Infrared (IR) radiation drying has been investigated as a potential method for obtaining high quality dried foodstuffs, including fruits, vegetables, and grains [2–6]. Infrared heating offers many advantages over conventional drying under similar drying conditions. These may include a reduced drying time, high energy efficiency, high quality finished products, uniform temperature in the product while drying, and a reduced necessity for air flow across the product [7]. Infrared drying has been recognized as a potential method for obtaining high quality dried foodstuffs. IR radiation energy is transferred from the heating element to the product surface without heating the surrounding air. The radiation impinges on the exposed material and penetrates it and then is converted to sensible heat [8].
The moisture migration process during drying is very complex and often involves one or more transport mechanisms such as liquid diffusion, vapour diffusion, surface diffusion, and hydrostatic pressure differences [9]. Drying rate increases as a result of equilibrium concentration of the water vapour on the surface of the materials at higher temperature. This produces a migration of moisture from the solid to the surface, which occurs through one or more mechanisms, namely, molecular diffusion, capillary flow, Knudsen flow, hydrodynamic flow, or surface diffusion. As a result, analysis of the mass transfer phenomenon is based on the assumption that effective moisture diffusivity represents all parameters influencing the process rate. In this context, many theoretical and experimental studies on the drying behaviour of different materials and the measurement of their moisture diffusivity in different drying conditions have been carried out [6, 10–16].

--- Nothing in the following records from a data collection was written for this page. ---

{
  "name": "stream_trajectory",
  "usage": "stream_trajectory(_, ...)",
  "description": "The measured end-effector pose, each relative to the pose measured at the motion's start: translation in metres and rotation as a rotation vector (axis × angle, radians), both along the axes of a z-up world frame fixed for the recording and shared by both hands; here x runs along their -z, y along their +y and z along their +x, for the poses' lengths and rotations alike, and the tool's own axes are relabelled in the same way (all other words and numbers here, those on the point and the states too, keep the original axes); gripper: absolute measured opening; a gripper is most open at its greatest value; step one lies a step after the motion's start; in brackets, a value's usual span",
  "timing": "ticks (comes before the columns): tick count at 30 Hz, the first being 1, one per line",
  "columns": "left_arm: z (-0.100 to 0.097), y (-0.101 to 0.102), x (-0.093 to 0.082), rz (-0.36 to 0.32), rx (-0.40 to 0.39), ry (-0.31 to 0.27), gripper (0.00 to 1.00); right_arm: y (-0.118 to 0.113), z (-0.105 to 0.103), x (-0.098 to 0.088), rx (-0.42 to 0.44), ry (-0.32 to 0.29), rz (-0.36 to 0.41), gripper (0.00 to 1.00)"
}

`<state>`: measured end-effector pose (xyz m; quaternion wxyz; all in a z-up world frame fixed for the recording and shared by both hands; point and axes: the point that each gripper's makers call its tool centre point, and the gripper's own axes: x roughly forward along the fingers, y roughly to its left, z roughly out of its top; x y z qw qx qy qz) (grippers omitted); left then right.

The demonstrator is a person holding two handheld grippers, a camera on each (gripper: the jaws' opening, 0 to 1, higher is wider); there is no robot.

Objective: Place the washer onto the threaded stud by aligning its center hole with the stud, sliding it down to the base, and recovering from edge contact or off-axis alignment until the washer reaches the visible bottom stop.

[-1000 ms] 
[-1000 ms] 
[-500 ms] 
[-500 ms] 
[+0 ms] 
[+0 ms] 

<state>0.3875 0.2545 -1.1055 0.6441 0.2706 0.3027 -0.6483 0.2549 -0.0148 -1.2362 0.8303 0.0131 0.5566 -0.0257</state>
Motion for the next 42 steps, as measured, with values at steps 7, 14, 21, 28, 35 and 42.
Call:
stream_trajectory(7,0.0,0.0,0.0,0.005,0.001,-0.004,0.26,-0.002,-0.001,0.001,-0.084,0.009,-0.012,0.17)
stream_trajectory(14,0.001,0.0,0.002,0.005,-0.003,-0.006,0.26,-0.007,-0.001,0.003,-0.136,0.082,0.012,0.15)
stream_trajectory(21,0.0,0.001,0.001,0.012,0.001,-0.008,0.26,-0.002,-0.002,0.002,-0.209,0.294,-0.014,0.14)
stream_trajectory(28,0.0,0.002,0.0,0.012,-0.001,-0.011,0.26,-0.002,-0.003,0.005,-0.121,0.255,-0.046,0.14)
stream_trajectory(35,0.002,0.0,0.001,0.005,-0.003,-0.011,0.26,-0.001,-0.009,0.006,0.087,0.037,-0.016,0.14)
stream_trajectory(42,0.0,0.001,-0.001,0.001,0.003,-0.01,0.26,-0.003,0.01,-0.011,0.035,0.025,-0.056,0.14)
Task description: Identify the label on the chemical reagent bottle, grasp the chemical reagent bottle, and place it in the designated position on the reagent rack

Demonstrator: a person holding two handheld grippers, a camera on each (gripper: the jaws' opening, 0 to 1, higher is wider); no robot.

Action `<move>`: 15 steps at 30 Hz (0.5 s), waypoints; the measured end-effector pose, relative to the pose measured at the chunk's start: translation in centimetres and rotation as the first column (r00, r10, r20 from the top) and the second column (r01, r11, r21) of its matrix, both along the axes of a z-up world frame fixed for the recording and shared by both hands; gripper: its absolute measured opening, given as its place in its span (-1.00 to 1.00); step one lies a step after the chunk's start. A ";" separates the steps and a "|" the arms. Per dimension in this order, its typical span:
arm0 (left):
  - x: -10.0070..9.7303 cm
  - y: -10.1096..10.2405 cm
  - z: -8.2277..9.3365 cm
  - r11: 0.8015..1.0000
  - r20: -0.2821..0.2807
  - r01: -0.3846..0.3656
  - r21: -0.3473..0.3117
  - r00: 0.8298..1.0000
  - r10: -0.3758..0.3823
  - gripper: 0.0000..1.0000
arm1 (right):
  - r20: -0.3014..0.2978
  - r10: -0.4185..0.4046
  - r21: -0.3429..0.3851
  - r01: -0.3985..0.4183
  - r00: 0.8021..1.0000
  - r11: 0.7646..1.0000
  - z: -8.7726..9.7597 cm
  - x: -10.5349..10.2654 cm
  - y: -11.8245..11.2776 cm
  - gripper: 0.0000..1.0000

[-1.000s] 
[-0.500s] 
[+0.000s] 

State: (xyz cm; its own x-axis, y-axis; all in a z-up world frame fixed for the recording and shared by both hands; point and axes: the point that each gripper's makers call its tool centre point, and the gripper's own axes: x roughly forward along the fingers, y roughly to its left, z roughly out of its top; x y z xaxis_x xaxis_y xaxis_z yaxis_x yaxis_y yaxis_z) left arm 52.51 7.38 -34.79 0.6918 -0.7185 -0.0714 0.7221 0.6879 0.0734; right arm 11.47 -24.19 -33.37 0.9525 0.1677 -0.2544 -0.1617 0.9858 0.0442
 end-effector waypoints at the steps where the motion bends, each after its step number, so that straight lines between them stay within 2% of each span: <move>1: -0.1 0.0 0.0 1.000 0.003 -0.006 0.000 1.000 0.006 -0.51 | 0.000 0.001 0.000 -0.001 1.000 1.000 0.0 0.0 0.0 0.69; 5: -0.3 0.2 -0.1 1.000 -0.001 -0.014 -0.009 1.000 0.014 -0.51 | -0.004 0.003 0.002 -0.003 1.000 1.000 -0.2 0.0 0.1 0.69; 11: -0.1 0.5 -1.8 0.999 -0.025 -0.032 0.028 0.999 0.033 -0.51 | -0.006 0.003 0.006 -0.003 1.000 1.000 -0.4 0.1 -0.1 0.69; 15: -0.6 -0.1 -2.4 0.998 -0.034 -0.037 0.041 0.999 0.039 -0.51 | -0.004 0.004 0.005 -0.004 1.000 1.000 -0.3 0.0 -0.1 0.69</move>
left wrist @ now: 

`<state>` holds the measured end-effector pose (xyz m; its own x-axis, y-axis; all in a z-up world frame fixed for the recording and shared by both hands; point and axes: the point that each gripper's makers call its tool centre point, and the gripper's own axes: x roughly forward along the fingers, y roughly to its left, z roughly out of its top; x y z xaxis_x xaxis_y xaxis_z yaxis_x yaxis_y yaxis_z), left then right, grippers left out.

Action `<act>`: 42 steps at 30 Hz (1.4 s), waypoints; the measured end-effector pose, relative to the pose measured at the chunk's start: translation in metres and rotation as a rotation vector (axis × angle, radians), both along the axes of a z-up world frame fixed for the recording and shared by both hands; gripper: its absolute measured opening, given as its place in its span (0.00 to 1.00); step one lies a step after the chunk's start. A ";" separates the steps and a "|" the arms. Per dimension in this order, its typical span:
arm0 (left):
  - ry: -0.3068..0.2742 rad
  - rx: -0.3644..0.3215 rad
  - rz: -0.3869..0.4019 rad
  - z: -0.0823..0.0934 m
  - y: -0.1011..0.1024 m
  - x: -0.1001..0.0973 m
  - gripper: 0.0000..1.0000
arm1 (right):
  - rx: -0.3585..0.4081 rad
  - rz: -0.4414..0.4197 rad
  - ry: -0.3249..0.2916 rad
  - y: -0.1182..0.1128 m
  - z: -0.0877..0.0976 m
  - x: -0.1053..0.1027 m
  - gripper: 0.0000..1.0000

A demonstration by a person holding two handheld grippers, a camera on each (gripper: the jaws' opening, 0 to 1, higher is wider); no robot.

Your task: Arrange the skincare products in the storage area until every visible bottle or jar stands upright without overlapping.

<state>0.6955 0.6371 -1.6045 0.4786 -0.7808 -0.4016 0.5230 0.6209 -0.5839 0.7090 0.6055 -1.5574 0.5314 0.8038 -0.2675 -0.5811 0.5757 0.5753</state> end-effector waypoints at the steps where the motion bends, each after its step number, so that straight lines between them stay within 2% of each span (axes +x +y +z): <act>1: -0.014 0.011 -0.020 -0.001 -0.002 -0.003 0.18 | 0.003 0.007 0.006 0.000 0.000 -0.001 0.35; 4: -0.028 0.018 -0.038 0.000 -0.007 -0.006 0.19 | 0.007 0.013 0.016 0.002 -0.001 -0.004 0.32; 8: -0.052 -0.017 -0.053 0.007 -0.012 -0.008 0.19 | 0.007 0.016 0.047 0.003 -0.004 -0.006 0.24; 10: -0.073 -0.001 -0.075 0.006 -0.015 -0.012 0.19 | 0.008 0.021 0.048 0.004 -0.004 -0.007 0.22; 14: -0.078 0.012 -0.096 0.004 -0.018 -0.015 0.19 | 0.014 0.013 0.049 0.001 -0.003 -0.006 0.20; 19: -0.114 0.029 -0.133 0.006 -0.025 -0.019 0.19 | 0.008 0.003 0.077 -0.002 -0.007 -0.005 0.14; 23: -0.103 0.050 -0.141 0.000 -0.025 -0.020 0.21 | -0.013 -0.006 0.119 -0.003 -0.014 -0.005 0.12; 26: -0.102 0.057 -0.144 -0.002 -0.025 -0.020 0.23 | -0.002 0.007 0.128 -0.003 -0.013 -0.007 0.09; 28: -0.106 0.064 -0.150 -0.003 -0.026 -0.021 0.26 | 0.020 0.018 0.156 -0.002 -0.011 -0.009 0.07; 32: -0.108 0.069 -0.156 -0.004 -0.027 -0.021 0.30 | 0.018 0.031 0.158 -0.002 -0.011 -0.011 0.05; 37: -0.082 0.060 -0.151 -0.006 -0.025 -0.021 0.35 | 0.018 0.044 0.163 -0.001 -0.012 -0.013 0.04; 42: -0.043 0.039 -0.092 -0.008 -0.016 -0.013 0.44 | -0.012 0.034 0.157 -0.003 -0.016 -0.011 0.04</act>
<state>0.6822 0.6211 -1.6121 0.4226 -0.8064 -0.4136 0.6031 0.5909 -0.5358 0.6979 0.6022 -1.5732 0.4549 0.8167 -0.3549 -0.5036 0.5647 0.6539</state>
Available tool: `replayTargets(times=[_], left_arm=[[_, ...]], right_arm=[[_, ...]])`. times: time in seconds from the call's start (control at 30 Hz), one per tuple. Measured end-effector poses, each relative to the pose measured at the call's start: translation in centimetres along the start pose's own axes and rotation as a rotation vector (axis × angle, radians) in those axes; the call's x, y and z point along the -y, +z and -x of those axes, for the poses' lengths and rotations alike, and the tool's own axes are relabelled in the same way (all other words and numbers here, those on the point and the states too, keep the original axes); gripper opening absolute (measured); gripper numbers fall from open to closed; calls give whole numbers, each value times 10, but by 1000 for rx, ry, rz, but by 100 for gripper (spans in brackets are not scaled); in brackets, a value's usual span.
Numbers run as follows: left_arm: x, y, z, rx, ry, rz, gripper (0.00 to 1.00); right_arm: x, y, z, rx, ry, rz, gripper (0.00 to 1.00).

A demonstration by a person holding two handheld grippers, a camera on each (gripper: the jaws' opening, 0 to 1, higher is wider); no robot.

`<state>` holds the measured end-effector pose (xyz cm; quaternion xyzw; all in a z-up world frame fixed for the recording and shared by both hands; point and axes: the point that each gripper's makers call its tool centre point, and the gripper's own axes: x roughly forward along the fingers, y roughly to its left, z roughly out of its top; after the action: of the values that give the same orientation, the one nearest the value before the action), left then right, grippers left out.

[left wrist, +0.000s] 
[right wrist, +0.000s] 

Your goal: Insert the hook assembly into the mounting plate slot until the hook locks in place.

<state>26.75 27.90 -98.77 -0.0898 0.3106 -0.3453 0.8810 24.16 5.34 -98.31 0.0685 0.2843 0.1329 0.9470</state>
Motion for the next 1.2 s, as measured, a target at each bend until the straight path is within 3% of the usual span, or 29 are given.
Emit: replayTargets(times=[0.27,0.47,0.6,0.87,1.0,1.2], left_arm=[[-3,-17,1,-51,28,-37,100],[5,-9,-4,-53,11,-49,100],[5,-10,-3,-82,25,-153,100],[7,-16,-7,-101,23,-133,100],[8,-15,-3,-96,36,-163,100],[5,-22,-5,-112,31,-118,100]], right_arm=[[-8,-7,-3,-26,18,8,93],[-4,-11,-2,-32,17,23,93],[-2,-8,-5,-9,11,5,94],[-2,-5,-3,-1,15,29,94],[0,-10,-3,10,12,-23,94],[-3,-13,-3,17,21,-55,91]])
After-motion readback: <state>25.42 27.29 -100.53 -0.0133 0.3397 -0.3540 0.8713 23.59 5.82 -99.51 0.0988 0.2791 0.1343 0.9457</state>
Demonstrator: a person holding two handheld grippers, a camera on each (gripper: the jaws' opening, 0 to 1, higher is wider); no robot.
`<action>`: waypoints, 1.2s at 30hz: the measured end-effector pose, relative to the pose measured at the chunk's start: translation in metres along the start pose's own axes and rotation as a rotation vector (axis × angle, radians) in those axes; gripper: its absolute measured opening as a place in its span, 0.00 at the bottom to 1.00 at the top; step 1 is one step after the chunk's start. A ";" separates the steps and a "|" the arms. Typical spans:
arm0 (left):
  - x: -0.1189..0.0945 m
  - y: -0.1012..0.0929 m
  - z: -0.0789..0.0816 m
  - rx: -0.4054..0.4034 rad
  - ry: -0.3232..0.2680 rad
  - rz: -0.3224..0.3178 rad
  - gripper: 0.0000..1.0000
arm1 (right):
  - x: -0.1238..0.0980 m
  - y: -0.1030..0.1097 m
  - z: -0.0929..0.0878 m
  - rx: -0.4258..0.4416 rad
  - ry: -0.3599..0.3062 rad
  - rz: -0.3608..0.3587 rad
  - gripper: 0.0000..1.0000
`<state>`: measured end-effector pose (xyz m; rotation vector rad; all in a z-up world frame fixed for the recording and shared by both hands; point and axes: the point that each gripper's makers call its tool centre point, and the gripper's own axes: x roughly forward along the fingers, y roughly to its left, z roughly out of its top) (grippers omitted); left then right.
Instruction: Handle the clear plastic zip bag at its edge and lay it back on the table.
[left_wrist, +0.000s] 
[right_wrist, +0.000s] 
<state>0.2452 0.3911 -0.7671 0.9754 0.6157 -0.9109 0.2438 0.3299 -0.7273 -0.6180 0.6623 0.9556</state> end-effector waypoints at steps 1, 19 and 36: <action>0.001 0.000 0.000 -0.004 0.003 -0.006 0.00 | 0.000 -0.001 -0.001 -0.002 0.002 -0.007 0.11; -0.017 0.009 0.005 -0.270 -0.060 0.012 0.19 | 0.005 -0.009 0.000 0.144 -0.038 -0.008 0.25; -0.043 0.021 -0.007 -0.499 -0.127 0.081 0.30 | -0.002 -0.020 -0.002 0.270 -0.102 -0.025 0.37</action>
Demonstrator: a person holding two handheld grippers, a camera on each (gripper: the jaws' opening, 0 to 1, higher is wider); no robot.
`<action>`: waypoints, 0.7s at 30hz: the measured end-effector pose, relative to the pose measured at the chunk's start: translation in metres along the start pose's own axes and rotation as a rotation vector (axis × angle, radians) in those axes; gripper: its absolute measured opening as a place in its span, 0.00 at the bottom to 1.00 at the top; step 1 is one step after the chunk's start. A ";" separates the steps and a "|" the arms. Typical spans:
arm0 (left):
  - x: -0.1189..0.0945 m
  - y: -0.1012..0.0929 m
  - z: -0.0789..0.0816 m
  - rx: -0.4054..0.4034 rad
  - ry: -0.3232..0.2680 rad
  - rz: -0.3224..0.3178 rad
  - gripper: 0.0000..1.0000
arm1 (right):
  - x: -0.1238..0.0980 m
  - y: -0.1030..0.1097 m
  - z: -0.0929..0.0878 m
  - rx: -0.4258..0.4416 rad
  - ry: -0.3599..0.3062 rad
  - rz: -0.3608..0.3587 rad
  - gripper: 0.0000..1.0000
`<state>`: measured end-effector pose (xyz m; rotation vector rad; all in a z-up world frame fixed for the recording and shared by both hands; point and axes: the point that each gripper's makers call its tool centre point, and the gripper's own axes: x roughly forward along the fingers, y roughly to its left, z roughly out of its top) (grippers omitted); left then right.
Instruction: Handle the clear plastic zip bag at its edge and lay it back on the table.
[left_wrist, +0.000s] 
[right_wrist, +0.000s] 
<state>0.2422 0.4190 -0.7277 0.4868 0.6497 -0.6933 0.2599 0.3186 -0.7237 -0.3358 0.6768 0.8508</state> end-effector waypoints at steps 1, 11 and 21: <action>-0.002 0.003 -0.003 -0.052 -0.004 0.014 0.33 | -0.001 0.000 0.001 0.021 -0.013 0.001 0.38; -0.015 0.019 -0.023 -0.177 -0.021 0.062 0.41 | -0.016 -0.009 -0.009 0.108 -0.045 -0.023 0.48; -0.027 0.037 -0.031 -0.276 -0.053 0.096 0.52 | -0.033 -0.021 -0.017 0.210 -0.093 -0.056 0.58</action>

The difficulties of applying moisture diffusivity phenomena theory to food processes arise from the complex physical structure and composition of foods. One of the undesirable changes which occur simultaneously within moisture diffusion in drying process is the volume reduction or shrinkage, modifying physical properties and heat and mass exchange area and in particular affecting the diffusion coefficient of the materials. In general, shrinkage occurs as a result of volume reduction due to evaporation of the moisture contained in the solid. Heating and loss of water cause stresses in the cellular structure of the food and lead to changes in shape and decrease in dimensions [17]. Fruits and vegetables have high initial moisture contents (80–90%) and suffer alterations to their original form during the drying process due to significant shrinkage.
The quantification of this phenomenon is important because it allows the analysis of the drying kinetics and consequently of the whole drying phenomenon. Another important parameter in drying is the moisture diffusivity which could be affected by shrinkage phenomenon. Its role is essential in simulation and optimization of the drying process, since water vapour transfer rate inside the materials is controlled by diffusion of moisture toward the outer surface [18] and then the water vapour concentration on the material outer surface decreases close to the equilibrium values. Thus any attempt to characterize the drying behaviour of the materials must inevitably address the physical parameters of the material such as shrinkage and moisture diffusivity. Since there are not much drying data for prickly pear in the literature [19, 20], we expect in this work to study the properties of shrinkage and moisture diffusivity of prickly pear fruits and cladodes during its drying using an Infrared dryer.
2. Materials and Methods
2.1. Biological Materials
The two products (prickly pear fruit and its cladode) were grown in the region of the Bouargoub, Tunisia. The samples were cut into small cubes (of 10 mm of side) for the cladode and into cylinders (of about 25 mm diameter and 5 mm of thickness) for the fruit.
2.2. Infrared Drying Experiments
We proceeded to determine the time evolution of the product water content by means of an Infrared humidity sensor (see Figure 1 and Table 1).
The drying experiments were carried out at three temperatures, that is, 40, 50, and C drying temperatures. The amount of evaporated water during drying was determined directly from digital screen of drying equipment at about 0.5 min interval in each drying temperature. The experimental tests were replicated three times at each temperature and weight loss averages are reported.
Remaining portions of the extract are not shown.